Working for the long term
I find myself reading and rereading the Time interview with Michigan Gov. Jennifer Granholm, which ran in the magazine and on the blog this past week.
There, she talks about the importance of getting displaced workers back in school and prepared for new professions.
So sayeth the Gov:
“This is the perfect time to go back and get retrained--but get retrained in an emerging sector. We won't pay for you to get a degree in French or political science--those are my degrees so I can say that safely--but we will pay for you to get a degree in something that is of need, like nursing. We have 80,000 vacancies even though we have high unemployment. There is a skills gap.”
Recently, I spoke with Jerry Tester, a former contract engineer for General Motors Corp. He is one of the few who have gone through retraining and successfully found a career in another field than automotive.
Tester is a graduate of the Talascend Global Training Academy, based in the Detroit suburb of Troy.
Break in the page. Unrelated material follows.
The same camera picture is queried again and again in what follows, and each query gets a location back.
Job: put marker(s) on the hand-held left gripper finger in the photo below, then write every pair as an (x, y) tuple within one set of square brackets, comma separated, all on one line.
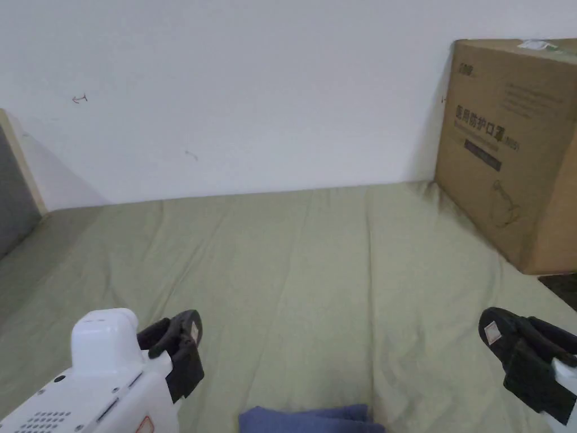
[(155, 338), (187, 327)]

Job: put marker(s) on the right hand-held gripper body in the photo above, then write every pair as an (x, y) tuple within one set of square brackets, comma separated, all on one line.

The state paid for most of his re-training – and he actually got a job out of it.
The Academy is a division of Talascend, a global technical staffing company. It is being run in partnership with Macomb Community College and works with Michigan's “No Worker Left Behind” Program for funding eligible students. (Read more about the No Worker program's success here.)
Its goal is to recruit and re-train designers and engineers from declining business segments (read: car companies) and putting them to work for Talascend's clients, explained Academy President Jason Dawson.
Right now, the Academy offers training primarily in the oil and gas, power, rail, heavy agriculture, aerospace and petrochemicals industries. (Sadly, some of these areas are now hurting and not hiring as quickly, Dawson admitted, but he believes they will bounce back – and probably faster than car manufacturing, sayeth the snarky reporter girl.)
Tester was among the first class of students to graduate from the Academy, which opened in January 2009. The six-week course was “a full-time job and then some,” Tester said.
In August, Tester got a job for Marathon Oil in Detroit. He is now a senior designer for piping layouts in the refinery area.
It is a job he desperately needed. GM conducted a bloodletting of engineers over the past few years, and Tester had been out of work so long that he got behind on his house payments. He's hoping his lender will be kind now that he has a job and can start paying them back.
“I am one of the lucky ones,” said Tester, the relief palatable in his voice.
He is especially glad to be at Marathon, which allows him to stay near his children.
“I would have taken a job anywhere; I'm happy I landed in Detroit,” Tester said. “Thirty miles from home is better than 3,000 miles.”
Dawson describes its students as the kind of people all businesses should want to hire. They typically have 10 to 15 years of experience. They have excellent work ethics. They understand deadlines. And they still have passion for the work.
“They don't want to be anything else – they want to be designers and engineers for the long term,” Dawson said.
I'm thankful for programs like this, which keep people employed. I'm happy Tester is still here and enjoys his new career. I'm sad the car companies lost a good engineer. But that is life in Michigan right now. When life gives you lemons, you can make a sour face. Or you can squeeze whatever life is left in them. What else can you do?